Autrefois vitrine européenne de Tesla, la Norvège devient le terrain de jeu préféré des constructeurs chinois. BYD, MG, Nio, Xpeng : leurs marques s’imposent à grande vitesse sur un marché qui électrifie plus de 90 % de ses nouvelles immatriculations.
La Norvège, pays où neuf voitures neuves sur dix sont électriques, est depuis longtemps considérée comme un laboratoire automobile à ciel ouvert. Jusqu’ici, c’est Tesla qui y faisait la pluie et le beau temps. Mais la donne change vite. Selon une analyse de CNBC, les marques chinoises prennent d’assaut le marché norvégien, à une vitesse que peu d’analystes avaient anticipée. La berline électrique BYD Seal s’est ainsi classée parmi les trois véhicules les plus immatriculés en juin, devançant la Model 3 de Tesla. MG, la marque britannique relancée par le chinois SAIC, envahit aussi les routes du pays scandinave.
Pas de droits de douane
Cette croissance explosive est d’autant plus remarquable que le pays nordique, qui ne fait pour rappel pas partie de l’UE, a décidé de ne pas imposer de droits de douane sur les importations de véhicules électriques chinois. Depuis la première livraison d’une voiture MG en janvier 2020, les marques chinoises de VE ont conquis une part de marché combinée d’environ 10 %, grâce aux prix compétitifs et à la technologie de pointe de Pékin, avance CNBC. « On voit de plus en plus de modèles chinois sur les routes. Ils ne sont plus perçus comme bon marché, mais comme bien équipés et adaptés à l’hiver scandinave », témoigne un distributeur automobile d’Oslo interrogé par le média américain.
Pourquoi la Norvège ?
Le marché norvégien est particulièrement stratégique pour les marques chinoises. D’abord, parce que les incitants fiscaux y sont importants. Mais surtout, parce qu’il sert de tremplin vers l’Union européenne, en raison de son haut niveau d’adoption et de sa clientèle tech-friendly. Les modèles y sont testés, rodés, appréciés — avant d’être déployés à grande échelle ailleurs, commente CNBC. Selon les données de la Fédération routière norvégienne (OFV), les fabricants chinois de VE tels que BYD, XPeng et MG figuraient parmi les 20 marques les plus vendues sur le marché norvégien des voitures neuves le mois dernier. Les constructeurs suédois Volvo et Polestar figurent également sur la liste. Le groupe chinois Geely Holding Group détient une participation importante dans ces deux constructeurs automobiles.
Tesla sous pression
Ce changement de décor est particulièrement révélateur de la nouvelle donne. Tesla, longtemps en pole position, subit de plein fouet la concurrence sur ses segments clés. Le Model Y reste en tête, mais d’autres modèles chinois, souvent moins chers et mieux équipés, grappillent chaque mois des parts de marché. Tesla reste pour le moment l’acteur dominant en Norvège. Le fabricant américain de VE dirigé par Elon Musk était de loin la marque la plus vendue en Norvège en juin, les ventes ayant été stimulées par la demande pour le véhicule utilitaire sport relifté Model Y. Pour rester compétitif, Tesla a néanmoins dû baisser ses prix de plus de 15 % en Norvège sur le premier semestre 2025, rapporte Bloomberg. Une stratégie qui affecte directement ses marges.

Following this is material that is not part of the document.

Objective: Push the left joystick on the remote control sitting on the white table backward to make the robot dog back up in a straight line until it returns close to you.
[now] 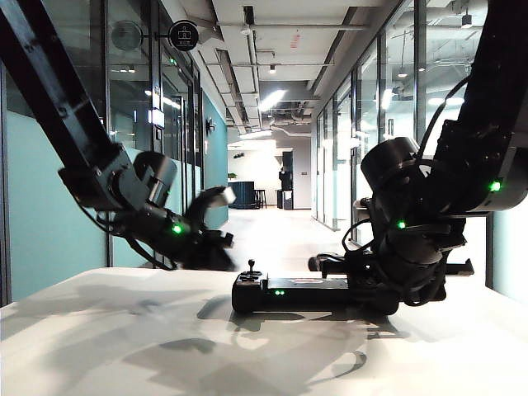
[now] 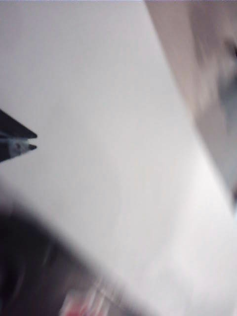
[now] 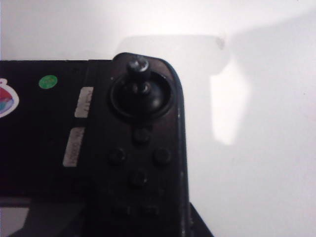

Un avant-goût pour le reste de l’Europe ?
La Norvège joue ici un rôle d’avant-garde. Ce qui s’y passe devance souvent de deux à trois ans les tendances du reste de l’Europe. La montée en puissance chinoise pourrait donc préfigurer un basculement plus large. D’autant que les constructeurs comme BYD, Nio ou Geely ne se contentent plus d’exporter : ils investissent dans des usines locales – BYD est notamment présent en Hongrie – et visent un ancrage industriel européen. Si Tesla commence à perdre pied dans ce pays scandinave à la pointe, cela en dit long sur les rapports de force qui s’installent dans la guerre mondiale des voitures électriques.